☕ Is It Okay to Drink Caffeine During Your Period?

How Caffeine Affects Menstrual Cramps, Mood, and Sleep

“Can I still have my daily coffee during my period?”

During menstruation, fatigue, drowsiness, and mood swings are common — and many turn to caffeine for relief. But few are aware of how caffeine really affects the body during this time.

In this article, we’ll explore the effects of caffeine on menstrual pain, hormone balance, mood swings, and sleep, as well as practical tips to consume caffeine more wisely during your period.


🔍 How Does Caffeine Affect the Body During Menstruation?

1. May Worsen Menstrual Cramps

Caffeine causes blood vessels to constrict, which can reduce blood flow around the uterus.

  • This can make uterine contractions feel more intense, potentially worsening cramps
  • Women already prone to severe pain may be more sensitive to this effect

💡 According to the American College of Obstetricians and Gynecologists (ACOG), women with high caffeine intake tend to report more menstrual discomfort.

2. Can Exacerbate Mood Swings

  • Hormonal shifts (estrogen and progesterone) during menstruation already affect mood
  • Caffeine stimulates the central nervous system, increasing anxiety, tension, and irritability
  • Those with emotional sensitivity may notice stronger effects

3. May Disrupt Sleep

  • Sleep quality naturally declines during menstruation
  • Caffeine can worsen this by interfering with melatonin and delaying sleep onset
  • Poor sleep affects hormone regulation and increases fatigue

4. May Increase Breast Tenderness

  • During this phase, breasts may be more sensitive
  • Caffeine can stimulate breast tissue, leading to increased soreness or discomfort

📉 Sensitivity Varies by Individual

Not everyone will experience these side effects, as caffeine sensitivity varies from person to person.

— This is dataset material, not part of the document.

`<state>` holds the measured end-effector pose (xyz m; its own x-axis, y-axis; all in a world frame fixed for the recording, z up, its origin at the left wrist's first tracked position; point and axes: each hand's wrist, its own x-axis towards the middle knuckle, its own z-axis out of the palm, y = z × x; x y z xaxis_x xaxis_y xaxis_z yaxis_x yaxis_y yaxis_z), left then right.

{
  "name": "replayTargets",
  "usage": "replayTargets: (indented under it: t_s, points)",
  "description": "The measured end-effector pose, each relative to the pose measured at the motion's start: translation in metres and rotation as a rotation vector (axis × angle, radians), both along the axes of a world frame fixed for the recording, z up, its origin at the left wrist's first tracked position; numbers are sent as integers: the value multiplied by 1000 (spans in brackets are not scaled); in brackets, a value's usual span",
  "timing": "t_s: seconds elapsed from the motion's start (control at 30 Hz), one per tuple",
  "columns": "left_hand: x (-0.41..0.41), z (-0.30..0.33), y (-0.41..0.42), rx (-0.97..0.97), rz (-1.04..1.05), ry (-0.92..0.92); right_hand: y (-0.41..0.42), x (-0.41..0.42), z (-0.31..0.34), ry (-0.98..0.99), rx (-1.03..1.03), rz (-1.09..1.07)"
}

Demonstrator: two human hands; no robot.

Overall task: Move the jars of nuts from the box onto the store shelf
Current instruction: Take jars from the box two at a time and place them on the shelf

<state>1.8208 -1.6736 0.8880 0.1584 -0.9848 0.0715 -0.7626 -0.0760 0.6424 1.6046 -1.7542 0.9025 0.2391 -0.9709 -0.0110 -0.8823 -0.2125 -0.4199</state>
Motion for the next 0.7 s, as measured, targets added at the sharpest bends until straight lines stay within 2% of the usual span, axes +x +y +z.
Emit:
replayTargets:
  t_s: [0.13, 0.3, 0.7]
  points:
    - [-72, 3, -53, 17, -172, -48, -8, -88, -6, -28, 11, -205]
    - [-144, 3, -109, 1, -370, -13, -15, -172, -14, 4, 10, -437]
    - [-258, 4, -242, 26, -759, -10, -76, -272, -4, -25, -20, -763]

  • Influenced by genetics, BMI, liver metabolism, and hormonal state
  • Even regular coffee drinkers may feel more sensitive during menstruation

✅ A health column by Seoul National University Hospital notes that caffeine metabolism slows during the menstrual cycle, making its effects more prolonged.


☕ How to Manage Caffeine During Your Period

1. Limit to One Cup Per Day

  • About 100mg of caffeine (one regular coffee) is generally safe
  • For those with strong cramps, consider switching to decaf or caffeine-free options

2. Try Caffeine-Free Alternatives

  • Herbal teas (chamomile, rooibos): help calm the nervous system
  • Cocoa or barley tea: gentle on the stomach and relaxing

3. Avoid Caffeine After 2 PM

  • Maintaining a healthy sleep cycle is crucial during your period
  • Better sleep = reduced cramping and faster recovery

🍽️ Foods That Support Your Body During Menstruation

  • Magnesium-rich foods: bananas, almonds — help relax muscles and reduce cramps
  • Iron + Vitamin C: spinach with oranges — supports iron absorption lost during menstruation
  • Omega-3 fatty acids: mackerel, walnuts — reduce inflammation and discomfort

📚 References & Sources

  1. American College of Obstetricians and Gynecologists (ACOG). “Managing Dysmenorrhea”, 2022
  2. Seoul National University Hospital Health Column. Caffeine and menstrual cycle
  3. Mayo Clinic. “Caffeine: How much is too much?”
  4. Korean Women’s Health Information Portal http://woman.mw.go.kr

This article was compiled by ChatGPT (GPT-4.5, as of May 2025).